WHAT IS REQUIRED:
Among the entries that follow, how many lines contain the word "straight"? Give the number alone.

RECORD EXCERPTS:
--
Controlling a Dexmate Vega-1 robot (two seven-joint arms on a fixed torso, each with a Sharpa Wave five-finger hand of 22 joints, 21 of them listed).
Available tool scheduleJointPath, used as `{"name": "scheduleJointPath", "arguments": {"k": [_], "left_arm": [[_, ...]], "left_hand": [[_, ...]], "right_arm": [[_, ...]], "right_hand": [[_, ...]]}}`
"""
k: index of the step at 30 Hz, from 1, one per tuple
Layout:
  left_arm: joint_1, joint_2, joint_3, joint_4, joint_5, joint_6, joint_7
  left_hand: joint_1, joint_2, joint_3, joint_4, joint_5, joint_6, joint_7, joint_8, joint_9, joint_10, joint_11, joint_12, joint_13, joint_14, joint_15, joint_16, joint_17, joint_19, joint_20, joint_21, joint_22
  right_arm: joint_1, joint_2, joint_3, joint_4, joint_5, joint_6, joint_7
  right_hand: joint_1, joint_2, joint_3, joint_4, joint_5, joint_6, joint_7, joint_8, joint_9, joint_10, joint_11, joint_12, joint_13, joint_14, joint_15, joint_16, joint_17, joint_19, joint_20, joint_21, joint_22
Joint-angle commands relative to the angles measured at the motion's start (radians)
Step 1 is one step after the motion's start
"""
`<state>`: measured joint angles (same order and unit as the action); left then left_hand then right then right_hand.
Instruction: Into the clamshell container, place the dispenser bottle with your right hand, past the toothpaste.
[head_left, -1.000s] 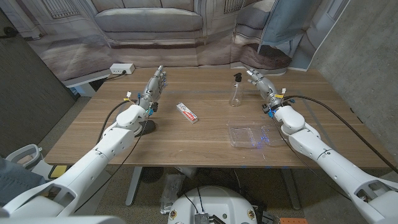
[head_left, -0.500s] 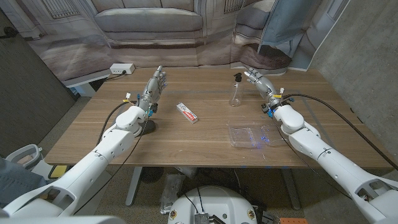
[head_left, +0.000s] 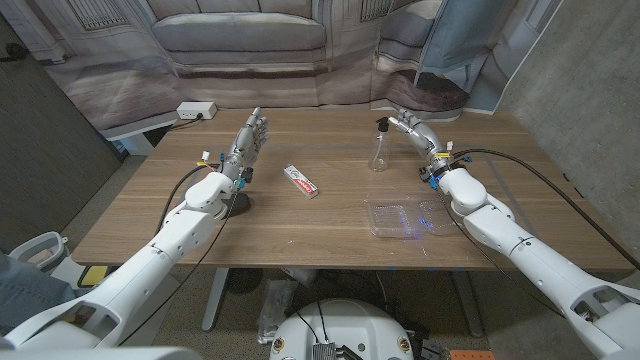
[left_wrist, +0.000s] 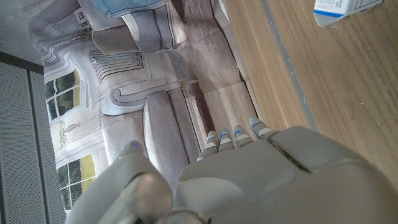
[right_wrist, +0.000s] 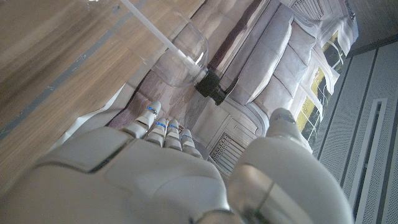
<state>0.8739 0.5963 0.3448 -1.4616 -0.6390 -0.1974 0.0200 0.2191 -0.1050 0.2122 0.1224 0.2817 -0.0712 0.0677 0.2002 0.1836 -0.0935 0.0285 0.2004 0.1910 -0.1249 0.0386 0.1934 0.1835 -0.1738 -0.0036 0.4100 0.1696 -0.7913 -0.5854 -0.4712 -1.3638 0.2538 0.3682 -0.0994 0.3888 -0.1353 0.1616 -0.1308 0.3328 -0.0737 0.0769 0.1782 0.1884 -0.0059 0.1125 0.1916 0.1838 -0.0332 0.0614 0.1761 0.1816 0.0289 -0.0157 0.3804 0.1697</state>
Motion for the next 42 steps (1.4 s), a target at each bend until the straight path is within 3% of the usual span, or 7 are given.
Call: {"name": "scheduleJointPath", "arguments": {"k": [1,11,27,32,42], "left_arm": [[0.016,0.010,-0.009,-0.022,-0.002,-0.003,0.008],[0.035,0.018,-0.023,-0.042,-0.006,-0.008,0.020],[0.045,0.018,-0.030,-0.049,-0.006,-0.026,0.021],[0.051,0.020,-0.031,-0.058,-0.003,-0.025,0.027],[0.063,0.021,-0.036,-0.075,-0.001,-0.024,0.042]], "left_hand": [[0.005,0.006,0.000,0.000,0.004,0.005,0.003,0.001,0.004,0.000,-0.002,0.007,-0.001,0.000,0.001,0.003,0.003,-0.016,0.003,-0.002,0.006],[0.004,0.006,-0.002,0.000,0.005,0.005,0.001,0.001,0.004,0.000,-0.003,0.007,-0.001,0.000,0.001,0.003,0.003,-0.015,0.003,-0.006,0.006],[0.004,0.008,-0.005,0.000,0.007,0.005,0.001,0.000,0.004,0.001,-0.002,0.006,-0.001,-0.001,0.002,0.003,0.003,-0.015,0.004,-0.012,0.007],[0.003,0.008,-0.006,-0.001,0.007,0.005,0.001,0.000,0.004,0.000,-0.001,0.006,-0.001,-0.001,0.002,0.003,0.003,-0.016,0.006,-0.014,0.007],[0.003,0.009,-0.008,-0.001,0.008,0.007,0.000,0.001,0.004,0.001,-0.001,0.006,-0.001,-0.001,0.002,0.002,0.003,-0.015,0.006,-0.017,0.007]], "right_arm": [[0.006,0.001,-0.014,0.006,-0.052,-0.004,-0.033],[0.008,-0.001,-0.027,0.000,-0.094,-0.019,-0.060],[0.011,-0.013,-0.047,-0.029,-0.151,-0.064,-0.085],[0.013,-0.010,-0.051,-0.022,-0.158,-0.063,-0.090],[0.031,-0.006,-0.066,-0.013,-0.196,-0.080,-0.109]], "right_hand": [[0.014,0.000,-0.002,-0.003,0.010,-0.011,0.001,0.001,0.002,-0.012,0.001,-0.005,0.003,-0.011,0.005,0.004,0.003,0.002,0.001,-0.008,0.006],[0.020,-0.001,-0.006,-0.005,0.020,-0.002,-0.003,0.011,0.003,-0.001,-0.017,0.005,0.002,0.000,-0.007,0.011,0.003,0.006,-0.003,-0.017,0.006],[0.024,-0.001,-0.010,-0.004,0.029,-0.014,-0.006,0.010,0.002,-0.017,-0.012,0.002,0.002,-0.013,0.000,0.008,0.003,-0.006,-0.008,-0.033,0.006],[0.026,-0.001,-0.012,-0.004,0.033,-0.008,-0.026,0.014,0.002,-0.019,-0.013,0.003,0.001,-0.017,0.001,0.008,0.003,-0.007,-0.006,-0.038,0.006],[0.028,0.000,-0.015,-0.003,0.037,-0.009,-0.033,0.014,0.002,-0.027,-0.014,0.002,0.001,-0.024,0.003,0.007,0.003,-0.013,-0.001,-0.046,0.007]]}}
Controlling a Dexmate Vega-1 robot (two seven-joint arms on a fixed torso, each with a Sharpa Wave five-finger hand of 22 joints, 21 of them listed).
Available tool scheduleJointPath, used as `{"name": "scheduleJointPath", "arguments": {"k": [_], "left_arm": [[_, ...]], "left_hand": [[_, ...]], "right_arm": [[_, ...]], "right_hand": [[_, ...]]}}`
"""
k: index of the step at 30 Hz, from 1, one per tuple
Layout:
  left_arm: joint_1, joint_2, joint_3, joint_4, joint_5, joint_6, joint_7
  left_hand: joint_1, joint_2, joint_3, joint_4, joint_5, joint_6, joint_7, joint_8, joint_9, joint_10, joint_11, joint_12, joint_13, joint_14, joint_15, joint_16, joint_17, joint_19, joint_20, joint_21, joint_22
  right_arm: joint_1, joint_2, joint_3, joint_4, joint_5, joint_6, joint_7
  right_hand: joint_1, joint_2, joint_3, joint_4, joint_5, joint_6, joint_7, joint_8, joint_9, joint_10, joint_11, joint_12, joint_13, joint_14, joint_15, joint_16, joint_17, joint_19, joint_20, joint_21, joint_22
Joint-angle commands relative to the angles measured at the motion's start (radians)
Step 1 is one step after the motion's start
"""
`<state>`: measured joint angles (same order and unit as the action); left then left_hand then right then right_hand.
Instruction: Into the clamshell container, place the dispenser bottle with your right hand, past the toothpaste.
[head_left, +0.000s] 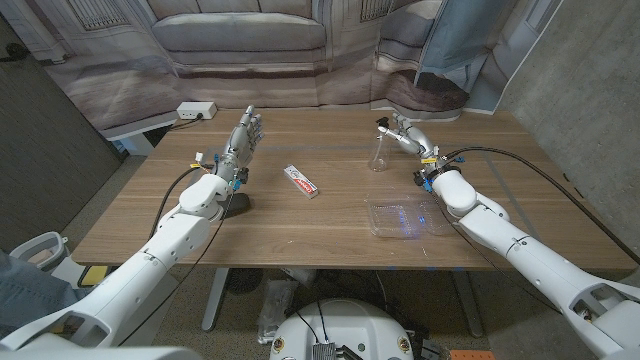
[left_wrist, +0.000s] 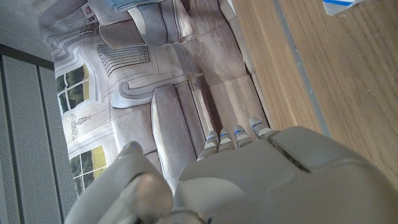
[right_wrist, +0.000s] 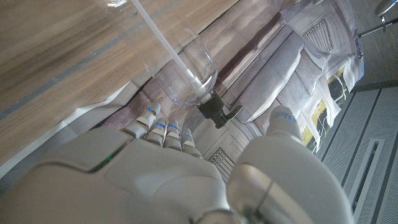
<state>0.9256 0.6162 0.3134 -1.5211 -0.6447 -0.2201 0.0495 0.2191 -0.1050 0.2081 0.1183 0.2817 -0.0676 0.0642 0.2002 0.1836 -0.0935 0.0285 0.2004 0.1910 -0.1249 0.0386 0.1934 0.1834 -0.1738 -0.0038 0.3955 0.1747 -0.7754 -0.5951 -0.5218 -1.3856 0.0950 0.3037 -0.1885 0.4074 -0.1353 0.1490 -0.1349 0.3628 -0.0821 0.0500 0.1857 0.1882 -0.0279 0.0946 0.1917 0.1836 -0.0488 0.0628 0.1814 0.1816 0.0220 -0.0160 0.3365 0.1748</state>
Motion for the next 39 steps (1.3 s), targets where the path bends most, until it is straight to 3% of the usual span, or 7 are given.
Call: {"name": "scheduleJointPath", "arguments": {"k": [1,21,27,39], "left_arm": [[0.012,0.001,-0.004,-0.016,0.004,-0.002,0.012],[0.033,0.003,-0.010,-0.046,0.010,0.004,0.041],[0.039,0.007,-0.012,-0.057,0.012,0.010,0.048],[0.053,0.020,-0.022,-0.085,0.015,0.021,0.063]], "left_hand": [[0.003,0.009,-0.004,0.003,0.008,0.004,0.004,0.001,0.004,0.000,0.000,0.006,-0.001,-0.001,0.003,0.002,0.003,-0.015,0.006,-0.003,0.002],[0.003,0.011,-0.008,0.003,0.009,0.005,0.005,0.000,0.004,0.001,-0.002,0.006,-0.001,0.001,0.002,0.002,0.003,-0.011,0.008,-0.009,0.002],[0.003,0.011,-0.009,0.003,0.010,0.006,0.004,0.000,0.004,0.001,0.000,0.006,-0.001,0.000,0.003,0.002,0.003,-0.011,0.007,-0.011,0.002],[0.004,0.012,-0.011,0.002,0.011,0.005,0.004,0.000,0.004,0.000,-0.001,0.005,-0.001,0.000,0.003,0.002,0.003,-0.010,0.008,-0.015,0.002]], "right_arm": [[0.016,0.005,-0.017,0.011,-0.040,-0.016,-0.021],[0.048,0.015,-0.047,0.042,-0.084,-0.020,-0.029],[0.057,0.019,-0.054,0.053,-0.083,-0.021,-0.022],[0.076,0.034,-0.068,0.082,-0.096,-0.007,-0.027]], "right_hand": [[0.009,0.000,-0.002,0.001,0.008,-0.001,-0.007,0.007,0.002,-0.005,0.004,0.002,0.001,-0.009,0.003,0.001,0.003,-0.006,-0.001,-0.003,0.002],[0.011,0.000,-0.006,0.002,0.014,-0.003,-0.010,0.007,0.002,-0.005,0.003,0.005,0.001,-0.006,0.005,0.005,0.003,-0.003,0.007,-0.010,0.002],[0.012,0.000,-0.010,0.002,0.018,0.003,-0.034,0.010,0.002,-0.002,-0.003,0.008,0.001,-0.003,0.003,0.007,0.003,0.000,0.008,-0.014,0.002],[0.013,-0.001,-0.013,0.003,0.021,0.004,-0.042,0.011,0.002,-0.002,-0.009,0.009,0.001,0.000,0.004,0.008,0.003,0.004,0.012,-0.018,0.002]]}}
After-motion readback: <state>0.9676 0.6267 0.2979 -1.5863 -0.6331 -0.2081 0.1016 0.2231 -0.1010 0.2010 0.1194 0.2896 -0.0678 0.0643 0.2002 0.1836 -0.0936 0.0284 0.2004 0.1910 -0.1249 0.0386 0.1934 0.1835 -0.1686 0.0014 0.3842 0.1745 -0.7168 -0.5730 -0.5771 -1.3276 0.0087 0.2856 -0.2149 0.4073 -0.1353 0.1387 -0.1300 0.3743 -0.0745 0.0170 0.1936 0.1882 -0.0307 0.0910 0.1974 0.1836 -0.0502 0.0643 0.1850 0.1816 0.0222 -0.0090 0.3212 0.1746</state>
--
PROBLEM SOLUTION:
2